The state couldn’t disagree more. “All of the evidence in this case has shown that this project was mismanaged from its initial conception to the present,” it wrote in its brief.

According to the state, the studies Alyeska performed in the late 1990s “expressly considered and rejected conversion to electric pumping equipment” and concluded the owners could hit their cost saving goals by automating the existing equipment. “If the TAPS Carriers had pursued and executed prudently the Hybrid option, the SR Project would have been completed by now at a markedly lower cost,” the state wrote.

The state believes the owners decided electrification was the best option and essentially ignored any evidence suggesting otherwise, an imprudent decision. Now, according to the state, the project won’t be completed until 2014 and will cost around $786 million.

Anadarko and Tesoro also filed a post-hearing brief, but the document is confidential.

Prudence is a tricky subject in utility law and ratemaking cases, essentially requiring some proof that the decision was flawed, and not simply the outcome.

The question is whether Alyeska made prudent business decisions when it sanctioned and carried out Strategic Reconfiguration, a question that Alyeska says falls to the third parties to prove and must be shown not simply to be an “abstract evaluation of how management performed,” but “whether shippers, and in this case indirectly the State, have suffered quantifiable harm as the result of imprudent acts by the pipeline.”

State: refund $375.3 million

As the state sees it, the decision to pursue electrification over the hybrid case “was never warranted, and it was never economically justified,” and therefore the shippers should only have to pay for the estimated cost of the hybrid case. That would remove “at least” $375.3 million from the shipping rates, according to a calculation by the state.

The owners say that the third parties are ignoring the benefits that all stakeholders will reap from the project. And the idea that they plowed ahead despite warnings doesn’t make sense, they wrote, because it doesn’t explain “why the TAPS Carriers would have chosen to undertake a project that offered less net cost savings than an available alternative. The TAPS Carriers would be spending the money of their owner companies, and the consequences of their actions — whether positive or negative — would fall overwhelmingly on their own affiliates, which are the largest ratepayers on TAPS.”

While Alyeska believes the burden is on the third parties to prove that the owners acted imprudently, the state argues the burden is on the owners to prove their rates are just and reasonable. Utilities are given the benefit of the doubt in cases of prudence, but according to the state, “Once the presumption has been rebutted, the burden of proof is again upon the pipeline to show that the costs it seeks to recover were prudently incurred.”
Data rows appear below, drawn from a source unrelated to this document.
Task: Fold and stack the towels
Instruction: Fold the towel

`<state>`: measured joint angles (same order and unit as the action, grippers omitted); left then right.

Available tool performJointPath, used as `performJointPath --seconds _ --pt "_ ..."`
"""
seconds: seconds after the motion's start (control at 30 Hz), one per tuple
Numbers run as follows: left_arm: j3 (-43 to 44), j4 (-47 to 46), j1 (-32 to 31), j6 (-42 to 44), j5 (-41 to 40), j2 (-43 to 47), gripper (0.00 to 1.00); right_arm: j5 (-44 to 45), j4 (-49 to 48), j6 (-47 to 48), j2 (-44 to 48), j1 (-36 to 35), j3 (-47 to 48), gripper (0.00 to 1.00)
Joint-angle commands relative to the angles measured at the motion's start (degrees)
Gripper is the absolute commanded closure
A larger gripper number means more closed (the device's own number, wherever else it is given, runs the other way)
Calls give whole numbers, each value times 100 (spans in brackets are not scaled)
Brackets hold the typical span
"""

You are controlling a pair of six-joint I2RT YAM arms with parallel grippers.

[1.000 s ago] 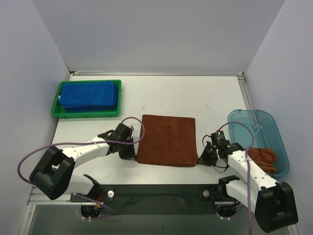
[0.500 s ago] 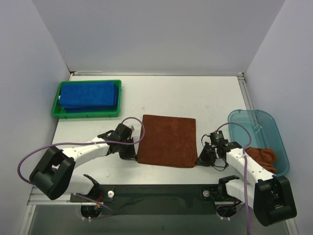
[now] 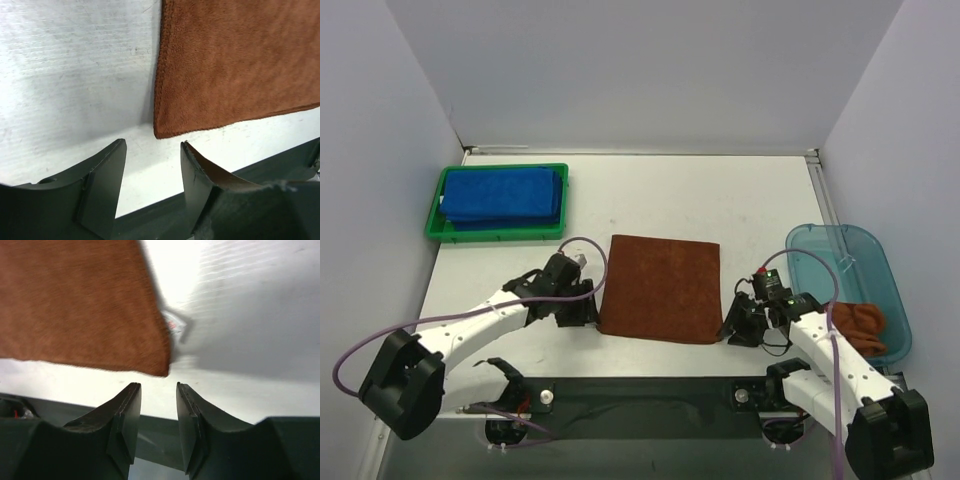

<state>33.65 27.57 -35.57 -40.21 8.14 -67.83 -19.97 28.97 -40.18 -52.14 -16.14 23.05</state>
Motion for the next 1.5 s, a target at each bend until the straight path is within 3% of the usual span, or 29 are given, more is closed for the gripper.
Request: performJointPath --seconds 0.0,0.13,0.3,0.53,0.87,0.97,1.1,1.13,1.17,1.2,1.27,1.43,1.47 --pt "457 380 -2 74 -216 489 42 89 565 11 397 -240 515 66" --pt "1011 398 -90 22 -199 464 43 370 444 -261 354 -565 1086 76" --pt "1311 -67 -414 -75 -85 -247 48 336 -268 -525 -296 -689 886 80" --pt "530 -1112 -617 -514 108 -942 52 160 -1332 -772 -1210 -671 42 80" --pt "-746 -1220 -644 -1121 39 -30 52 159 -964 -324 -903 -3 -29 78" --pt "-536 -895 -653 -1034 -163 339 51 177 -849 -122 -807 -3 401 78" --pt "79 -762 -591 -726 -585 491 41 265 -1303 116 -710 6 1034 73" --pt "394 -919 -556 -647 -760 447 30 283 -1498 133 -788 -3 1174 71" --pt "519 -1060 -486 -446 -770 246 29 283 -1735 99 -859 6 1367 68" --pt "668 -1261 -268 -357 -770 105 29 248 -2268 90 -964 6 1482 58" --pt "1090 -2016 49 -199 -350 -533 28 204 -2850 46 -1429 -3 1798 53" --pt "2258 -3616 595 -163 424 -2214 28 -77 -4776 -130 -3183 6 2571 50" --pt "2669 -3732 613 -172 521 -2739 32 -173 -4987 -121 -3423 -3 2721 49"
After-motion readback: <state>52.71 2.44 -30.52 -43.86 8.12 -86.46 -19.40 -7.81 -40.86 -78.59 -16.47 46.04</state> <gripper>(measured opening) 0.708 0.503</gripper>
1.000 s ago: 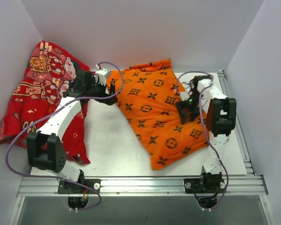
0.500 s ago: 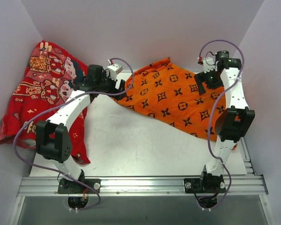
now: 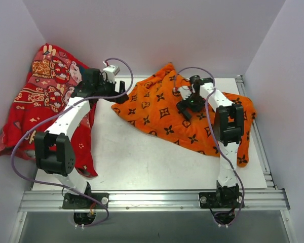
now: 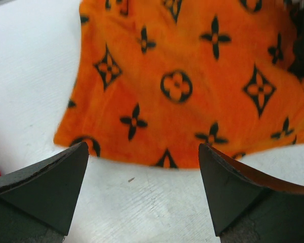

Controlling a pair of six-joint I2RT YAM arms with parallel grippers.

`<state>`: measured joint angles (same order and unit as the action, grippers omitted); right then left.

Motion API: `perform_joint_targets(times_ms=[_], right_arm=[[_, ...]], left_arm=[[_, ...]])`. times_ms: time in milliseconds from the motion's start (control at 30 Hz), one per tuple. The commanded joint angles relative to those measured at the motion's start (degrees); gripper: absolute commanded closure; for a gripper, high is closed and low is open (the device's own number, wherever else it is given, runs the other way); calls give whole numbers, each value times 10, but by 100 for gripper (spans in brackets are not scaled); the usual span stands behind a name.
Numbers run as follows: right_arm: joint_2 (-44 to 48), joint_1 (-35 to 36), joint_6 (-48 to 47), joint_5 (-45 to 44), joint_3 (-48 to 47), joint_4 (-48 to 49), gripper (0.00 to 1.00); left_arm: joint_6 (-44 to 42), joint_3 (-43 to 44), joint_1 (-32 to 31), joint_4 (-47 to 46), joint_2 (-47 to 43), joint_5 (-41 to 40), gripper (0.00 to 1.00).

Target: Put the pillow into the pillowcase

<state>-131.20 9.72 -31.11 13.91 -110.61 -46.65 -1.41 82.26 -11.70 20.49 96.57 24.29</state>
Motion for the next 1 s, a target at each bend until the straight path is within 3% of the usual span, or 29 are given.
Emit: perform_joint_targets(times_ms=[0, 133, 300, 433, 600, 800, 967], right_arm=[[76, 112, -126, 90, 178, -86, 13], [179, 134, -202, 77, 301, -52, 12], [243, 75, -113, 81, 235, -61, 9], [285, 4, -46, 124, 168, -99, 7], [321, -50, -60, 102, 238, -139, 8], [291, -115, -64, 72, 322, -137, 10], [196, -138, -20, 72, 276, -62, 11]], left_arm=[[11, -11, 19, -1, -61, 20, 3], [10, -45, 14, 0, -96, 29, 3], [11, -70, -2, 5, -96, 33, 3], [30, -101, -51, 19, -108, 101, 3], [18, -173, -147, 38, -113, 90, 3], [21, -175, -170, 33, -7, 15, 9], [25, -52, -102, 31, 99, 5, 11]])
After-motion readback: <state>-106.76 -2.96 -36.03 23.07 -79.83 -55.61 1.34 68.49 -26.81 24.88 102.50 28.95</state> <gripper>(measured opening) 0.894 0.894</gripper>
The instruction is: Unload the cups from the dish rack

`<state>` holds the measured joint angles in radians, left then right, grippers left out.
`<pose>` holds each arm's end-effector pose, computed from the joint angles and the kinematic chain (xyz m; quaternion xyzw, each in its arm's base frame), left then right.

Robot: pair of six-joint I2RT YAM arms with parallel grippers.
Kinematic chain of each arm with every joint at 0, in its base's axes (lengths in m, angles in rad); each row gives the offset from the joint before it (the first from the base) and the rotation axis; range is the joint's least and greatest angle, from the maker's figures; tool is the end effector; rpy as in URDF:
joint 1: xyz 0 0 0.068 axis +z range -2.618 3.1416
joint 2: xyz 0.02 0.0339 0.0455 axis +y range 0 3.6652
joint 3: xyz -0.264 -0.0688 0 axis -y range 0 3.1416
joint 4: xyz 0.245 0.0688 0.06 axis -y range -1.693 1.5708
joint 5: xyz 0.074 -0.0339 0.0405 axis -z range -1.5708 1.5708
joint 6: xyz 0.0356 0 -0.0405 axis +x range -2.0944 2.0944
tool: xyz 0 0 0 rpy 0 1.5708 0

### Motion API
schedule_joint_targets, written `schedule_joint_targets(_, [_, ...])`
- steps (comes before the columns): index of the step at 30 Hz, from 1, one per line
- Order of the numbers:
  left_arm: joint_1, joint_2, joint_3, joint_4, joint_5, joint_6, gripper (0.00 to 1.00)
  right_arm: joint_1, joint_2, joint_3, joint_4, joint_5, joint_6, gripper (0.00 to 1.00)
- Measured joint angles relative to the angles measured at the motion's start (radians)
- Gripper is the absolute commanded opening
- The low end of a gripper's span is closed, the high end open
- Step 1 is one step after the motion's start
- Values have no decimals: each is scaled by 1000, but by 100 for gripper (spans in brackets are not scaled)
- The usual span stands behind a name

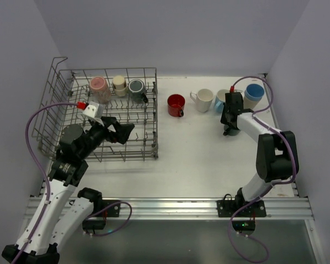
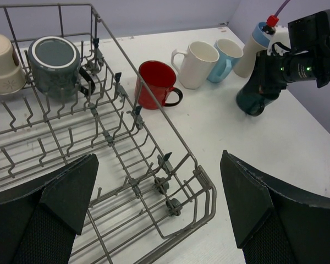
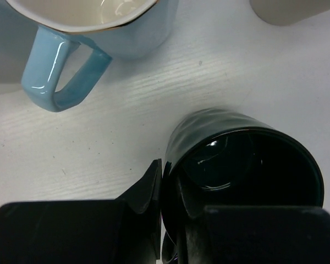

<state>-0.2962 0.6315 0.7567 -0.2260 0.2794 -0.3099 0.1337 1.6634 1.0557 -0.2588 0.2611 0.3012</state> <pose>0.1408 -0.0532 0.3486 0.0883 0.7352 -0.2968 0.6030 0.3481 0.0375 0.2031 0.1226 0.9236 -0.0455 0.3603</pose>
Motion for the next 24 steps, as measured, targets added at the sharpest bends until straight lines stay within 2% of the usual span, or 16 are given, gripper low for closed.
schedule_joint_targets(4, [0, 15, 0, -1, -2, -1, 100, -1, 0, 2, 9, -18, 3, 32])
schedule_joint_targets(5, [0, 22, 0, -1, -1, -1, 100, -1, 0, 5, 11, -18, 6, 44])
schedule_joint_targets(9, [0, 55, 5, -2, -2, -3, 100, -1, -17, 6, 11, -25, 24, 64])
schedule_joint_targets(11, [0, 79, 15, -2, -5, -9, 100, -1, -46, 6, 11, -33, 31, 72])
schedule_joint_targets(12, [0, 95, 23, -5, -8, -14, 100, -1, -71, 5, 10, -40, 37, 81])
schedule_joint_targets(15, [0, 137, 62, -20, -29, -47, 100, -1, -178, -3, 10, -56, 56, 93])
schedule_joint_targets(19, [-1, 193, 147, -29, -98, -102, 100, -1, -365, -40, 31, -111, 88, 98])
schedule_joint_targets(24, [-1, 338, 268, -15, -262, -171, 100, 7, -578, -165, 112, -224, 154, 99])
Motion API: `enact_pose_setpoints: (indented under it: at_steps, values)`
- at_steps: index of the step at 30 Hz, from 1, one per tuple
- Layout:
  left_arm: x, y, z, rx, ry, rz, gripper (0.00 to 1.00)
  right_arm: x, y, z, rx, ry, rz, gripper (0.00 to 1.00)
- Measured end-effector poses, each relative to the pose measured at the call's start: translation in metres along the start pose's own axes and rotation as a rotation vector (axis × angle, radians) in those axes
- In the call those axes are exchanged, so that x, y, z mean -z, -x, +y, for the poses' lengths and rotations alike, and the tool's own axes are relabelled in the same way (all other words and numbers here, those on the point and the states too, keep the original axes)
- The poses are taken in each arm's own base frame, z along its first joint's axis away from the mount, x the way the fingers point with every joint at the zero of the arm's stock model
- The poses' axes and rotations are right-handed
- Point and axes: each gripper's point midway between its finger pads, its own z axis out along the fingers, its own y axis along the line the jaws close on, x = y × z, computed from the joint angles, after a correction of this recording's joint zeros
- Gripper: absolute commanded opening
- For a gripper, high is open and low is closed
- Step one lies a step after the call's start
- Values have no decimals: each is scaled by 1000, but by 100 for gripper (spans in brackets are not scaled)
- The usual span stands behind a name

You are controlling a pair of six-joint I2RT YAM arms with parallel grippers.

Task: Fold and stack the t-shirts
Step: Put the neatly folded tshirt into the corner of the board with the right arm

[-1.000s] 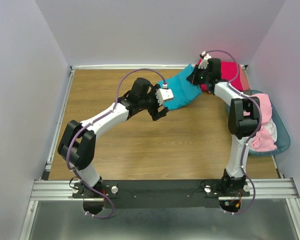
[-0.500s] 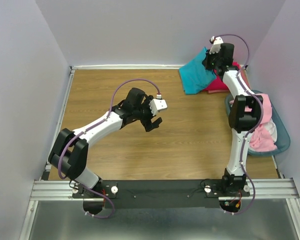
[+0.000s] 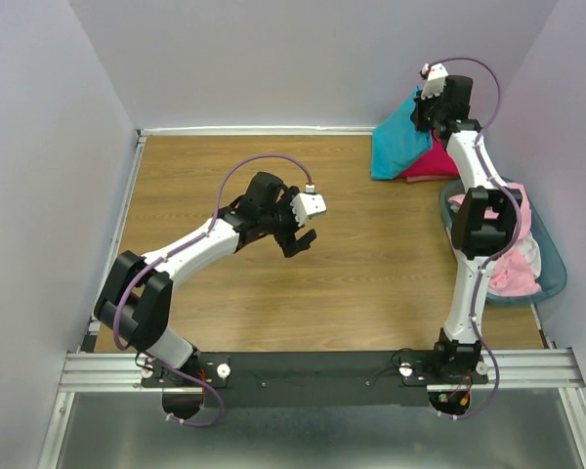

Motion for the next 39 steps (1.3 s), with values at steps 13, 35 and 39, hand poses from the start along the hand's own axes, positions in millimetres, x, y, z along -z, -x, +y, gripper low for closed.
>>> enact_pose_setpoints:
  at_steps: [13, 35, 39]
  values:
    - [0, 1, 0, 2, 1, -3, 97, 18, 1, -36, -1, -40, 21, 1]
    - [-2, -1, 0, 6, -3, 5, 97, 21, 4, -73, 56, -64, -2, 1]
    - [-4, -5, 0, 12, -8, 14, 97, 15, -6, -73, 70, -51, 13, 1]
The owners believe there is more on the line than money, and argue that the outcome of the case could establish precedent. “From a policy standpoint, it would clearly be a mistake to send the message to the TAPS Carriers that they should do the bare minimum necessary to keep the system operating, rather than making new investments that are expected to generate lower costs for shippers and greater system reliability,” they wrote.

Now, it’s up to the regulators to decide.